Even when she wasn’t working the shift before class, she still had a bad habit of always going to class a few minutes late. It happened the day she met him. She tiptoed through the double doors and hoped the professor wouldn’t notice. Then she slunk around the back and found an empty seat near the top right side of the lecture hall. She quietly put her backpack on the ground and pulled out her giant laptop. She opened up her laptop and squirmed when it made the typical sounds of a computer starting. She never could remember to click off the sound before turning it off. He was sitting next to her and gave a short laugh under his breath. She looked at him, doubly embarrassed because of what happened and because of her oversized computer. That’s how 2002 laptops looked, but she bought it used and it was now 2005. But when she looked, the moment had passed and he was normal again. She diligently typed up notes while he used paper and pen. He seemed traditional like that.

Halfway through class, she went to the bathroom, and upon her return found a small white-lined square under her laptop. She opened the note up under the small fold over desk. It was the him, and it said, “What’s your name?” She looked at him and he handed her a pen. She wrote under the first line, “Vivian”. He looked at it and took the pen back. He wrote, “Nice to meet you. I’m Jake.” She smiled. “Starbucks after class?” was what he wrote next. He was asking her to coffee. She flushed a pretty pink and nodded. He smiled a little and then looked back at the professor. They wouldn’t talk until after class. She thought he was cute enough. He had thick black hair, just like hers, but it was straighter than hers, since her hair was strangely wavy for an Asian. He had a very symmetric face. Structured cheekbones, a surprisingly tall nose, and wide sloping forehead that was half-covered by a sweeping of his straight hair. He was a good-looking Asian.

After the professor ended, Jake looked at her and said, “You know, I was wondering all throughout class what your voice sounds like.”

Vivian laughed and said in a sweet, tinkerbell-channeling voice, “Well, you know now!”

They got to know each other during the short walk to the campus Starbucks. Jake found out that Vivian’s family came from China, they immigrated to the Boston area before she was born. Vivian was told that Jake was also of an immigrant family, a well-to-do family from Taiwan. Once they got to the coffee shop, Jake took Vivian’s order and pulled out a chair for her to sit in while he waited by the counter. He brought over two steaming mugs, one of hot chocolate and one black coffee.
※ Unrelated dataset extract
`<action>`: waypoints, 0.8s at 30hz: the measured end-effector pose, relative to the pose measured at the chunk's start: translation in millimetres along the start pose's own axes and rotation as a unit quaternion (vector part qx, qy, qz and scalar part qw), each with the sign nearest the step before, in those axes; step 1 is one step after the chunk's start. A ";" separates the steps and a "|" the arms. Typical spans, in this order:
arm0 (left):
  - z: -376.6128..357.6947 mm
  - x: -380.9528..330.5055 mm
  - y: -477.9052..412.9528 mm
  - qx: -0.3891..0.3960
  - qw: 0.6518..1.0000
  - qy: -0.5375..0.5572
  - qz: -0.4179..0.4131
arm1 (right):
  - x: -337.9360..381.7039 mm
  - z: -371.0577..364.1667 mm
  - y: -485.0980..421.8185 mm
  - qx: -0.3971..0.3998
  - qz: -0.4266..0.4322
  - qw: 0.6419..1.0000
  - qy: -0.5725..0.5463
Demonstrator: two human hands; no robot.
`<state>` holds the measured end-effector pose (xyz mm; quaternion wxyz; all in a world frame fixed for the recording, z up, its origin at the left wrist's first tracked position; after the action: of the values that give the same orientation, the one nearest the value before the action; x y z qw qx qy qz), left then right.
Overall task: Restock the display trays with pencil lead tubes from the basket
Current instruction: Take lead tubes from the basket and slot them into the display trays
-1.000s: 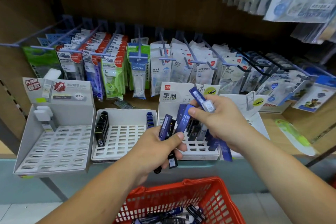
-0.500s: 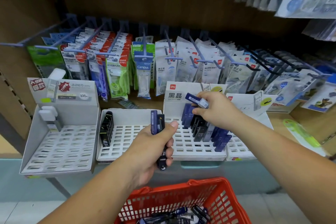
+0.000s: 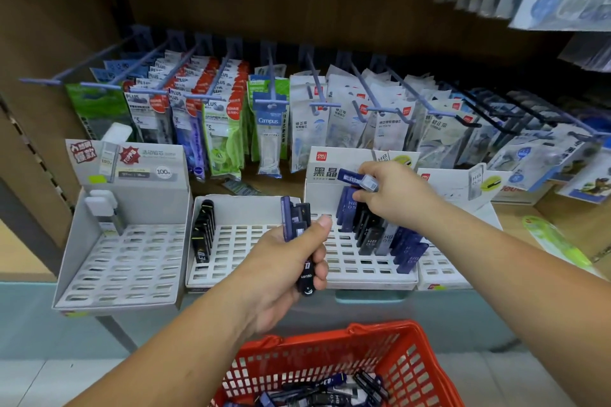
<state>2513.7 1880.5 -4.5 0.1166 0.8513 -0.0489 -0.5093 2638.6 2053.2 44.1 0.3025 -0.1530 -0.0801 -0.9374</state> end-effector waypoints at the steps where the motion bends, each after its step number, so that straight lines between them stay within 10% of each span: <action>1: -0.2 -1.6 1.6 0.006 1.000 -0.001 0.005 | 2.1 0.7 -0.2 0.009 0.005 0.999 -0.031; 12: 6.7 0.8 6.5 0.039 0.997 -0.069 0.016 | -0.5 -2.5 3.6 0.032 -0.004 0.999 0.015; 18: 0.2 3.2 8.3 0.070 0.984 -0.165 0.009 | 49.1 10.1 53.3 0.080 0.056 0.940 -0.326; 24: -11.2 4.7 15.1 0.070 0.971 -0.228 0.009 | 66.5 7.6 78.5 0.078 0.134 0.965 -0.213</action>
<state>2526.3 1866.5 0.3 0.0470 0.7185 -0.1175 -0.6839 2635.6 1955.8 78.1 0.4126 -0.3344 -0.1945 -0.8247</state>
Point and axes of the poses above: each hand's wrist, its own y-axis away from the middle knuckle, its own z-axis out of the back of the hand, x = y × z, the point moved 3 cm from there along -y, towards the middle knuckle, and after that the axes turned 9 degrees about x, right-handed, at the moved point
As they sipped they stared at each other, and tried to think of interesting questions to ask the other. What’s your major? What high school did you go to? How do you like BC and what did you have to do to get in? Any other white person would have thought they had identical lives. Both were straight-A students in high school. She was valedictorian because her school was in a less wealthy neighborhood. He played lacrosse and football from 9th to 12th grade. He was a year older, a junior, and was starting to think about the real world. He was studying computer engineering and wanted to work at Google.

They became college sweethearts. He walked her to classes, they hung out at night, and studied together. He introduced her to his friends and one of his friends even started dating Amy. The thrills of kissing, touching, and more kept her in constant contact with Amy through phone and IM. Vivian thought about Jake all the time and he about her equally. Their families approved.

Jake’s mom and dad liked that Vivian was petite, beautiful, and humble. They loved her story of coming from a poor immigrant family and through hard work and diligence, becoming successful enough to attend a school like BC. They liked that she worked to support herself, lowered her gaze with respect when they talked to her, and she spoke fluent Chinese. And most of all, they liked that she was so open to new experiences and so quick to come to Christ for Jake’s sake. She was an easy win for their side. Who doesn’t like easy?

Vivian’s family loved Jake. He was this upright guy who was tall, handsome, well-mannered and of good standing in society. He was a win for her mom and dad, who had struggled so hard so for their kids to have a better life. He came with the promise of money, rank, and good fortune. They hoped Vivian and Jake would stay together and eventually get settled.

Their best times were had in the first two years. Even in the second part of that second year, they started fighting periodically, although the squabbles were never big enough to break them up. First, it was that Jake didn’t spend enough time with her. He liked to play soccer and hang out with his buddies often. Then, it was Vivian and her problem of being a homebody. Jake liked to go out for parties and Vivian liked to hang out and watch movies. Jake led a small group on Wednesday nights and Vivian attended, but he never paid much attention to her when he was in the role of leader. It really hurt her feelings.

Jake never liked that Vivian was cheap and liked to use coupons and buy jeans that were irregular for the price. He never visited her at the grocery store. She struggled more in classes than he did and he would tutor her sometimes, but usually those sessions ending in screaming matches. She cried more than she liked in her junior year, but every time she did she would remind herself that Jake was a really good man and she would be a fool to lose him. Her parents were so proud and she couldn’t let them down either.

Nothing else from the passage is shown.